== Stored data

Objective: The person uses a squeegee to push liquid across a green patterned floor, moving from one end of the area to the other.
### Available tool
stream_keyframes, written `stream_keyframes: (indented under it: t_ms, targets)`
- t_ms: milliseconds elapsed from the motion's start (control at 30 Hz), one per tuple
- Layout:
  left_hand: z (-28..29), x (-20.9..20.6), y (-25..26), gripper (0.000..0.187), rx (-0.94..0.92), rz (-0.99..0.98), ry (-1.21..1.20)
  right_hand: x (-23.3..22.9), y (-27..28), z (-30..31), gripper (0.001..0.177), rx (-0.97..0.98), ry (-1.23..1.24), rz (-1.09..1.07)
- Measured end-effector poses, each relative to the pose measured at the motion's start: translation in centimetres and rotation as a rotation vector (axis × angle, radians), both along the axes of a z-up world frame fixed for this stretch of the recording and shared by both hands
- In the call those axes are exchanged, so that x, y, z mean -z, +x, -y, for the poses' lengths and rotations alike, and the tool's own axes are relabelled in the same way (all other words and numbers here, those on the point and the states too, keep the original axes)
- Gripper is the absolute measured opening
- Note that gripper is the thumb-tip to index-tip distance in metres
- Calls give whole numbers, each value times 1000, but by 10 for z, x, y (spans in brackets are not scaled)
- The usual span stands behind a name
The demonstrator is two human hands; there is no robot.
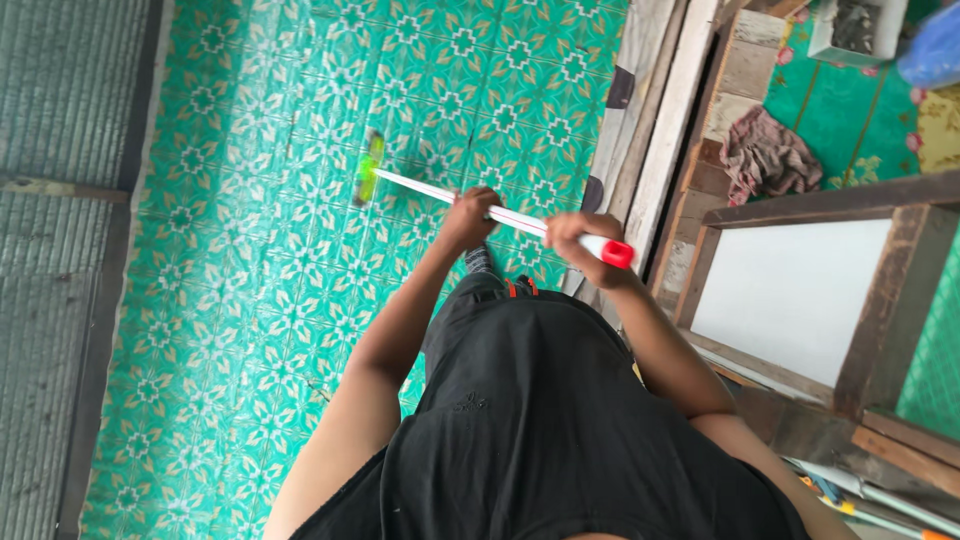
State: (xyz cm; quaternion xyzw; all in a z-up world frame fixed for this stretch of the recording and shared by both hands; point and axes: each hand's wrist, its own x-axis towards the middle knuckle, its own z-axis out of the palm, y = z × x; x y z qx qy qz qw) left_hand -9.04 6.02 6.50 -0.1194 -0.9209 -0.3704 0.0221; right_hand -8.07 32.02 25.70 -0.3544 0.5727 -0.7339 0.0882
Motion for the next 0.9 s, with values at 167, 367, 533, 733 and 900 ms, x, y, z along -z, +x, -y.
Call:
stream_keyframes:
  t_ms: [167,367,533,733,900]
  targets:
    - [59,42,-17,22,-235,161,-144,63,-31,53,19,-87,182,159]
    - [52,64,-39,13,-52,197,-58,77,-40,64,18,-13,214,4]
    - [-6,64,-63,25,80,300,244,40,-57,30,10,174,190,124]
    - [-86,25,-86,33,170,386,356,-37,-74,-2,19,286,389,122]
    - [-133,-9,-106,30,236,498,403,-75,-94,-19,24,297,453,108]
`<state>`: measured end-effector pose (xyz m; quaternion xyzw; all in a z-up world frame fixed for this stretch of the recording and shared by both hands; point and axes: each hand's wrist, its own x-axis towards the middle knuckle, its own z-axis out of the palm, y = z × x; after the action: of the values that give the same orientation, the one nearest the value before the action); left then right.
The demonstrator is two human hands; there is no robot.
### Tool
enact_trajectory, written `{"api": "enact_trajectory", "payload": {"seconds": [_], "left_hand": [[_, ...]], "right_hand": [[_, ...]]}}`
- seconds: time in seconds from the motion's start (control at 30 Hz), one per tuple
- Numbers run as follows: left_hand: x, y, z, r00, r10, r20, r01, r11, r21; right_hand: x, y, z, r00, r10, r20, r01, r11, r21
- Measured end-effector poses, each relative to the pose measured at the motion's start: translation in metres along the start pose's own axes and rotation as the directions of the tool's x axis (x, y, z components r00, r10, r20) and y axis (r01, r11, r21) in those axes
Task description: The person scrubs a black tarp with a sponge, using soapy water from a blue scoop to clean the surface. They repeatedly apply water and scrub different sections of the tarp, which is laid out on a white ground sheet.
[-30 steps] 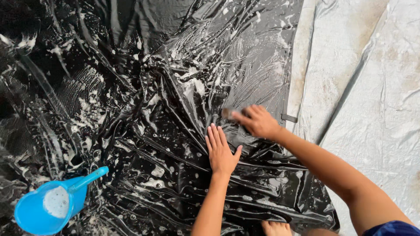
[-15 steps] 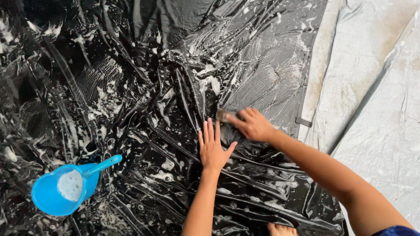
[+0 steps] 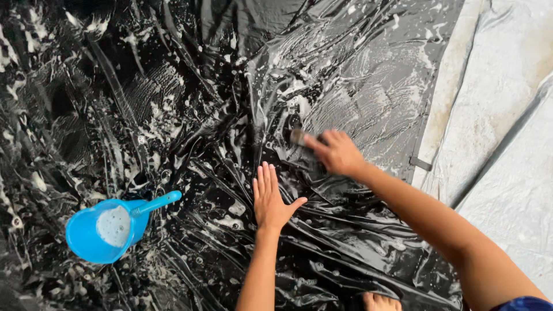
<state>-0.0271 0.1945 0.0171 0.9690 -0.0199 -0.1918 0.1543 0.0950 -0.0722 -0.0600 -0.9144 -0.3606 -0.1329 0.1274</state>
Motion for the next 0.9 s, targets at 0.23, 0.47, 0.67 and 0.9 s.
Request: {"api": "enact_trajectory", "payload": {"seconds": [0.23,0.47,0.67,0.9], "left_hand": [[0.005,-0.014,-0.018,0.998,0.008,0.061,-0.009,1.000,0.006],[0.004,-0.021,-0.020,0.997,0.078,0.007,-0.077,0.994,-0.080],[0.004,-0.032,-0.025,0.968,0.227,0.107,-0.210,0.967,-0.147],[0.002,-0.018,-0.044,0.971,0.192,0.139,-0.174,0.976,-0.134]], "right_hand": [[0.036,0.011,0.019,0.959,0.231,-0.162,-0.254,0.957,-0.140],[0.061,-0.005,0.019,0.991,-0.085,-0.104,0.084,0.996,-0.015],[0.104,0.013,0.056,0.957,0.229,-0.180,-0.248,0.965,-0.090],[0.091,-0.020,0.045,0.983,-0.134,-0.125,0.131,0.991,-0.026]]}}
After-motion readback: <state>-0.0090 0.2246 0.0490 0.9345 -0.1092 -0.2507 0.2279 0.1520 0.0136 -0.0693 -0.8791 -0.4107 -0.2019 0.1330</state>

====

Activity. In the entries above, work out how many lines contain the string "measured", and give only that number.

Answer to this exercise. 4